*** Begin section ***

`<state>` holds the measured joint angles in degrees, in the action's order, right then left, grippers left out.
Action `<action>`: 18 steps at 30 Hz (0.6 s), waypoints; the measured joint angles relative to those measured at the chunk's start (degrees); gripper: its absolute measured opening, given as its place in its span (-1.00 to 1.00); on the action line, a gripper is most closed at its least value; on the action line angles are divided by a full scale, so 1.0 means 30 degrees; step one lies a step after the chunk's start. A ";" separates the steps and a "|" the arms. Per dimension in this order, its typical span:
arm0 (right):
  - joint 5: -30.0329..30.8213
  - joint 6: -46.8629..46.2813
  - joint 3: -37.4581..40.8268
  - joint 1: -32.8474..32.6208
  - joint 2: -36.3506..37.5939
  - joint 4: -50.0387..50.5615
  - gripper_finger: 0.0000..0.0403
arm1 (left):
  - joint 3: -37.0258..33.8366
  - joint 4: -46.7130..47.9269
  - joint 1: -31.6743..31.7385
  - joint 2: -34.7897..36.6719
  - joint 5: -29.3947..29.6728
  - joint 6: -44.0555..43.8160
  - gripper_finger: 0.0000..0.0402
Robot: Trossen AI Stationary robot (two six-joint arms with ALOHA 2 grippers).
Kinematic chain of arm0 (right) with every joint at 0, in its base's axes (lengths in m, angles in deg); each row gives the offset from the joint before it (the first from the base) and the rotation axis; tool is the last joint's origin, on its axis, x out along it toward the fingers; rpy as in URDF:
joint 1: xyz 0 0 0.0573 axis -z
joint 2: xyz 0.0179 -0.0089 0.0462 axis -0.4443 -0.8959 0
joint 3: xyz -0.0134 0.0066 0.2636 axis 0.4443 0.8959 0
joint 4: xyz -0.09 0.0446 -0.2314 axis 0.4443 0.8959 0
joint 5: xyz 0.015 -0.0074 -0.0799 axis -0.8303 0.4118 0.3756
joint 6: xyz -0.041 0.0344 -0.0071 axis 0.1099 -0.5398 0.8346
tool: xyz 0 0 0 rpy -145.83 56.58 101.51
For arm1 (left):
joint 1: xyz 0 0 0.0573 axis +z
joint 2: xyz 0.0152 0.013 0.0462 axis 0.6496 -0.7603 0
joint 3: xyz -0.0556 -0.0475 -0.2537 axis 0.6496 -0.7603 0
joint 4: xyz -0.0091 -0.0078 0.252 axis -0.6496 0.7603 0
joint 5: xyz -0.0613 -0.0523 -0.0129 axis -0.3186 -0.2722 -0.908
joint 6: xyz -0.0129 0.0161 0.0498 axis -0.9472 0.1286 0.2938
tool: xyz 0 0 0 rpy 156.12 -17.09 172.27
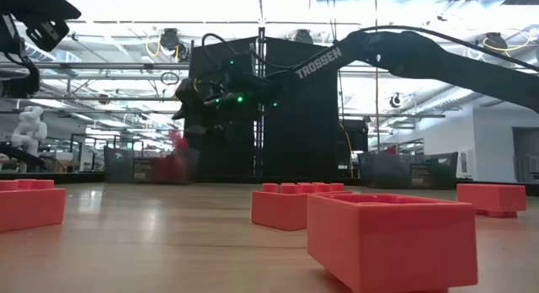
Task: Sort blocks
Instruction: Put the orange game piece into the top left black bin
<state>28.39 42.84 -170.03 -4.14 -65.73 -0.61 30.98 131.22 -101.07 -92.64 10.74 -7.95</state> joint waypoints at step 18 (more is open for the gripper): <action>-1.3588 0.0939 -0.1370 0.0600 0.3041 0.0174 -0.06 | 0.0205 -0.0336 -0.0085 0.1293 0.1337 0.1068 -1.00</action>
<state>-12.37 45.66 -174.14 -2.34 -56.61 -0.09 31.59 130.21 -101.32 -88.76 14.75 -4.75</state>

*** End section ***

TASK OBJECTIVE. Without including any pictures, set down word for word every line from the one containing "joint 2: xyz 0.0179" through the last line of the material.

REPLY.
joint 2: xyz 0.0179 -0.0089 0.0462 axis -0.4443 -0.8959 0
joint 3: xyz -0.0134 0.0066 0.2636 axis 0.4443 0.8959 0
joint 4: xyz -0.09 0.0446 -0.2314 axis 0.4443 0.8959 0
joint 5: xyz 0.015 -0.0074 -0.0799 axis -0.8303 0.4118 0.3756
joint 6: xyz -0.041 0.0344 -0.0071 axis 0.1099 -0.5398 0.8346
tool: xyz 0 0 0 rpy -145.83 56.58 101.51
For arm1 (left):
joint 1: xyz 0 0 0.0573 axis +z
joint 2: xyz 0.0152 0.013 0.0462 axis 0.6496 -0.7603 0
joint 3: xyz -0.0556 -0.0475 -0.2537 axis 0.6496 -0.7603 0
joint 4: xyz -0.0091 -0.0078 0.252 axis -0.6496 0.7603 0
joint 5: xyz -0.0613 -0.0523 -0.0129 axis -0.3186 -0.2722 -0.908
joint 6: xyz -0.0129 0.0161 0.0498 axis -0.9472 0.1286 0.2938
tool: xyz 0 0 0 rpy 156.12 -17.09 172.27
Task: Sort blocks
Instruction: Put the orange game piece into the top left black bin
<state>28.39 42.84 -170.03 -4.14 -65.73 -0.61 30.98 131.22 -101.07 -92.64 10.74 -7.95</state> joint waypoints at step 18 (more is open for the gripper): <action>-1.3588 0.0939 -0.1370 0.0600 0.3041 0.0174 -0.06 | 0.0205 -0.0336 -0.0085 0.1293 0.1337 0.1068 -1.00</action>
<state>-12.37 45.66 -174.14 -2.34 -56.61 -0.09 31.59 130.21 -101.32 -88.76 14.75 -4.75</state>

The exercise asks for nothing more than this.